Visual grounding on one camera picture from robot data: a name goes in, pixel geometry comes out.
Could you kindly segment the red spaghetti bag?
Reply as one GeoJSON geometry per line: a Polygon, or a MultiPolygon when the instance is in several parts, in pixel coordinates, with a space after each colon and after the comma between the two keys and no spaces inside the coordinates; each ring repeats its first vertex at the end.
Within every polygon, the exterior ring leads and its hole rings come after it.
■ ■ ■ ■ ■
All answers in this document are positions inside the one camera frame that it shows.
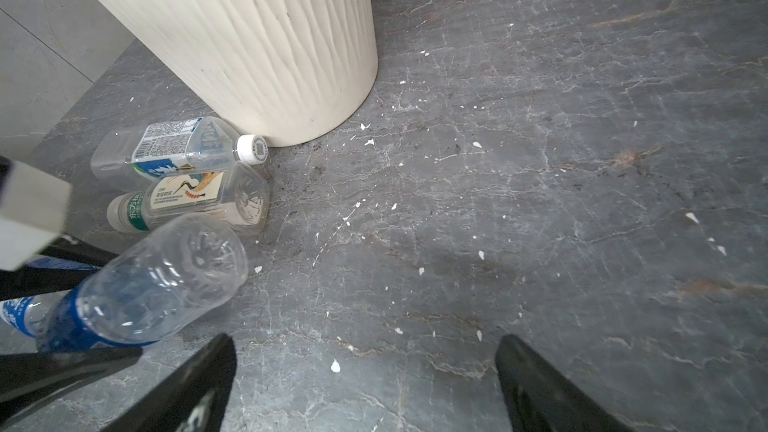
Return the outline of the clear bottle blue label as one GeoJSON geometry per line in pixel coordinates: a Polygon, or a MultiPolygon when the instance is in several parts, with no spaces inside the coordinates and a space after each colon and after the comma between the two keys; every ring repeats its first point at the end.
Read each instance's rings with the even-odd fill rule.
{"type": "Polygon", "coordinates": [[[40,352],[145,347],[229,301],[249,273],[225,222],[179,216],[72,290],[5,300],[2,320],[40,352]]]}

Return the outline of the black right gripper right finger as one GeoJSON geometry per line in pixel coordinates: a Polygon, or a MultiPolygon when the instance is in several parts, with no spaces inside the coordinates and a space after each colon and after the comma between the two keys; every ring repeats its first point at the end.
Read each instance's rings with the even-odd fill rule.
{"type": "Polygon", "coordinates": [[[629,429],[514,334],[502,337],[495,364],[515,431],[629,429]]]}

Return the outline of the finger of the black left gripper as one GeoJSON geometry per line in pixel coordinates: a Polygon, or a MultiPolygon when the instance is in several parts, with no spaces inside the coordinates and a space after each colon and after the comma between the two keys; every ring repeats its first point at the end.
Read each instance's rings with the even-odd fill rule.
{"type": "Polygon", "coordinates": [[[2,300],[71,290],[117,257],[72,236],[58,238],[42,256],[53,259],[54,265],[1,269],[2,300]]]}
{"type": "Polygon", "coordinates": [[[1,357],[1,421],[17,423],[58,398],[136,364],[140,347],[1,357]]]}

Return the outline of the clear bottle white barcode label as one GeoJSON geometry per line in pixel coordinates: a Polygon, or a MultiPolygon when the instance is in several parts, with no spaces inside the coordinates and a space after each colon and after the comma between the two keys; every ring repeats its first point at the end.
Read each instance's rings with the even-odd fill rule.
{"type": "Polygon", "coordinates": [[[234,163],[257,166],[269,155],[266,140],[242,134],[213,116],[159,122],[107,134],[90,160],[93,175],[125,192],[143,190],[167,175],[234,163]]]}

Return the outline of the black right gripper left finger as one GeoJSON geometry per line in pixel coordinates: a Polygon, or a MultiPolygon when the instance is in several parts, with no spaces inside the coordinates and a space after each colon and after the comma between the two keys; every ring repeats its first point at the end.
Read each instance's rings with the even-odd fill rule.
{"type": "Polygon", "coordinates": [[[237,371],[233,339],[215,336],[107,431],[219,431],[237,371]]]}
■ ■ ■ ■ ■
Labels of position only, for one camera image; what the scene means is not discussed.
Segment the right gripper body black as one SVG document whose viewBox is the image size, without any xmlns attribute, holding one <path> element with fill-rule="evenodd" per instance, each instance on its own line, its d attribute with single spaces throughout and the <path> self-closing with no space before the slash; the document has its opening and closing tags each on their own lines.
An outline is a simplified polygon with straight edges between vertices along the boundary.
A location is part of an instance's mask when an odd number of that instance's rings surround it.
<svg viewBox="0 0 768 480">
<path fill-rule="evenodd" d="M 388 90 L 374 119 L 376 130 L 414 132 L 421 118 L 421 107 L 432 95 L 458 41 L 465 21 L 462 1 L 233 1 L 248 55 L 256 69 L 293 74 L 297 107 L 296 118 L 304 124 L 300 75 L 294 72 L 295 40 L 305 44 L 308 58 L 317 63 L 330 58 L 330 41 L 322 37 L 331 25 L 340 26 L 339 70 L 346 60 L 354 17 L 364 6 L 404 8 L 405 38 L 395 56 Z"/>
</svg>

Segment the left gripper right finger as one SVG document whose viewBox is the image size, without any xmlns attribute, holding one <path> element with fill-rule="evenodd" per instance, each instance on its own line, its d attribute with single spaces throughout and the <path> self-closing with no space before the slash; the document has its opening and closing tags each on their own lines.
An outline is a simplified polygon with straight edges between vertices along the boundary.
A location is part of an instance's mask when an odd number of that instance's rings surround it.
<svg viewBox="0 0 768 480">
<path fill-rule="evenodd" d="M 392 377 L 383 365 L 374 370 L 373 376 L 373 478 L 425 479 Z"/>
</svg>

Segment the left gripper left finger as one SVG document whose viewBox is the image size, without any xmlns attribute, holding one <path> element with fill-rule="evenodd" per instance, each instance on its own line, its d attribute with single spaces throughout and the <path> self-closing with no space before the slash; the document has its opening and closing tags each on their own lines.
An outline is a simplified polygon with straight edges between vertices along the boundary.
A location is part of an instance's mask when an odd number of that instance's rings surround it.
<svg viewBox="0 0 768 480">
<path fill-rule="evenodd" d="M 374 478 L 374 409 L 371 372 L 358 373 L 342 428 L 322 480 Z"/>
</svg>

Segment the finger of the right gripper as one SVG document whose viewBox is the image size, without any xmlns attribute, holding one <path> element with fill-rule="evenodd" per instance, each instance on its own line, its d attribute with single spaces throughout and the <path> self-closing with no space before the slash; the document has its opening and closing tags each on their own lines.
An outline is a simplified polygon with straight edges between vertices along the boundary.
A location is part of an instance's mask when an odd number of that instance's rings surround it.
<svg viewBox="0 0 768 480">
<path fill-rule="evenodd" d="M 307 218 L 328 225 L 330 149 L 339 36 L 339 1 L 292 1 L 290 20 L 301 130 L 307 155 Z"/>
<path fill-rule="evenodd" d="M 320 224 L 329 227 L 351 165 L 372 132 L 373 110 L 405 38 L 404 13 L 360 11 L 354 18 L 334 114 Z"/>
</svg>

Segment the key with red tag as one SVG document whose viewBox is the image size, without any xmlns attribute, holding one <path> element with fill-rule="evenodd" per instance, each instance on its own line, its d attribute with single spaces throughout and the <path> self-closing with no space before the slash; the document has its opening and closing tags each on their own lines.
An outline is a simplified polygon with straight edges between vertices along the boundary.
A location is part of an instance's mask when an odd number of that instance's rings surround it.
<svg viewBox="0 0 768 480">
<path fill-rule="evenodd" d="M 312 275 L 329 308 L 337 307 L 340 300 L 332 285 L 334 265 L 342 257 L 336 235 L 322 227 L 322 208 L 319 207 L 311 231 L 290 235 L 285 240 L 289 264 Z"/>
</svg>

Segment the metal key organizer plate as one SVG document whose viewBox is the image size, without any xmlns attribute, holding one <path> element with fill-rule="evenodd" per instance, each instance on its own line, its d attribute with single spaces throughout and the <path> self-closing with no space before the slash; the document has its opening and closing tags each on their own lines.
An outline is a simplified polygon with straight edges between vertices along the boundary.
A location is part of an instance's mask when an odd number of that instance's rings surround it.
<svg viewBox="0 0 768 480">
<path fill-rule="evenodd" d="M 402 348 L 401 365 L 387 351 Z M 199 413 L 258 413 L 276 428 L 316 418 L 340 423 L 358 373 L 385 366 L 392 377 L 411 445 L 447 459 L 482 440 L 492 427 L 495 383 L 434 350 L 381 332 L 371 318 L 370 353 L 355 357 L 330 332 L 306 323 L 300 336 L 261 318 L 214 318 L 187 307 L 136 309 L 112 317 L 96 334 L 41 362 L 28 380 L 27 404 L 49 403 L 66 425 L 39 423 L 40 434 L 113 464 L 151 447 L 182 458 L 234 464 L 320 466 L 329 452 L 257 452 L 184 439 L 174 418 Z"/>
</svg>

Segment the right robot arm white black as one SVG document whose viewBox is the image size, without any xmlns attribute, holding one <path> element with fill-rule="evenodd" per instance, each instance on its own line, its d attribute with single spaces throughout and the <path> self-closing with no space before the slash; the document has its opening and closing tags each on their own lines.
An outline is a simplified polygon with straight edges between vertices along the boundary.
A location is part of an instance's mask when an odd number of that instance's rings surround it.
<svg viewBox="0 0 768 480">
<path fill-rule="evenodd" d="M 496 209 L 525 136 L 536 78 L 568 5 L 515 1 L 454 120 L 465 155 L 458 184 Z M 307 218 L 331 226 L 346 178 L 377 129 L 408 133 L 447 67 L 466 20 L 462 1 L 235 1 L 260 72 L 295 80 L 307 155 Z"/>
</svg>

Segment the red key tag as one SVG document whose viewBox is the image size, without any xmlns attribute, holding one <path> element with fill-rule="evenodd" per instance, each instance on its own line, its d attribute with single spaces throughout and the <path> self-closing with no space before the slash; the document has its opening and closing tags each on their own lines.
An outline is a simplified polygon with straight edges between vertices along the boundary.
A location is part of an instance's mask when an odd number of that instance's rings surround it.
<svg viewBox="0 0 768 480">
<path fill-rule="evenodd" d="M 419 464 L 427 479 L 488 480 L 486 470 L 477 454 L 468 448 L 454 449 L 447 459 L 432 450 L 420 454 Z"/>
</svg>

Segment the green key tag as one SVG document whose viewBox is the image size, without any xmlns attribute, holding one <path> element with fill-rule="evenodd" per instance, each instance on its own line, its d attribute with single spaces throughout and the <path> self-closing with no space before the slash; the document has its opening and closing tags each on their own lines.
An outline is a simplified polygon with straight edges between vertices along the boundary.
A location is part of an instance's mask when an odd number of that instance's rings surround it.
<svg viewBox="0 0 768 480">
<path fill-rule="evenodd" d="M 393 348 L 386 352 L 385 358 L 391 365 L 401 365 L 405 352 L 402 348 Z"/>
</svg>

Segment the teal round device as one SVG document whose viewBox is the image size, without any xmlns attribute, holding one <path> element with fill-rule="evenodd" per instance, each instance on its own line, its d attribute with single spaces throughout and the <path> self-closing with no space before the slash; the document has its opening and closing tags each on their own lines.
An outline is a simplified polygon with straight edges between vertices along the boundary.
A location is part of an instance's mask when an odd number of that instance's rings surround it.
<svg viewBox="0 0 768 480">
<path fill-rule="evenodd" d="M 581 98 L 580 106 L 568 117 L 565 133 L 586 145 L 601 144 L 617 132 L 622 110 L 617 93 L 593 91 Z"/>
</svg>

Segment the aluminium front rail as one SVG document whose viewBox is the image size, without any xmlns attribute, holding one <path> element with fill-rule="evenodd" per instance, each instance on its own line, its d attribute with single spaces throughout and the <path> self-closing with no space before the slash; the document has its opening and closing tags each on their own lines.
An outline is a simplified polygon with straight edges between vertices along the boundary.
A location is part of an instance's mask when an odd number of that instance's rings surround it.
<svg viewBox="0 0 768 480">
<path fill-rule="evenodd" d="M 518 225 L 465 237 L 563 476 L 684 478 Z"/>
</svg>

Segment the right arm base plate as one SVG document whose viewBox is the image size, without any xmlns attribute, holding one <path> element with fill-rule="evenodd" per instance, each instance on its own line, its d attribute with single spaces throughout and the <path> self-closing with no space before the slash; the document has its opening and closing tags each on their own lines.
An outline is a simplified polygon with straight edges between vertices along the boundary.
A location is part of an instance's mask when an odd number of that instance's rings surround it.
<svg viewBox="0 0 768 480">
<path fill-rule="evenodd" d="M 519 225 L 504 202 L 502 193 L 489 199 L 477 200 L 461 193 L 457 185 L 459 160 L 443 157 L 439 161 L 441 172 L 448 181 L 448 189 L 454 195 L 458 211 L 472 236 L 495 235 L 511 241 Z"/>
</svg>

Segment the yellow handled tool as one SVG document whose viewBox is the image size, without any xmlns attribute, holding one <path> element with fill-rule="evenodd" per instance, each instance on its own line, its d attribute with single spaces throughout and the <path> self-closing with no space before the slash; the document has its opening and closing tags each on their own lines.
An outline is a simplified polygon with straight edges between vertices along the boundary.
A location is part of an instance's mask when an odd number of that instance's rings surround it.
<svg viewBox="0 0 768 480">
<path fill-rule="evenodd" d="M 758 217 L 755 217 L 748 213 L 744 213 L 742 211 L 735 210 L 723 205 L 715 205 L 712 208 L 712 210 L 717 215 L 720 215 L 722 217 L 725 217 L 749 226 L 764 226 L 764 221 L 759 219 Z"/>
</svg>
■ ■ ■ ■ ■
* **YOUR ASSIGNMENT**: Copy out each line from the listing that contains the string "robot".

* **TASK SOLUTION**:
Visual grounding on one camera picture from robot data: a name goes in, pixel geometry comes out.
Segment the right robot arm white black as one SVG document whose viewBox is the image size, without any xmlns attribute, holding one <path> element with fill-rule="evenodd" per instance, each instance on its own line, its d attribute with single spaces throughout and the <path> self-closing with no space before the slash; the document has its opening and closing tags each on their own lines.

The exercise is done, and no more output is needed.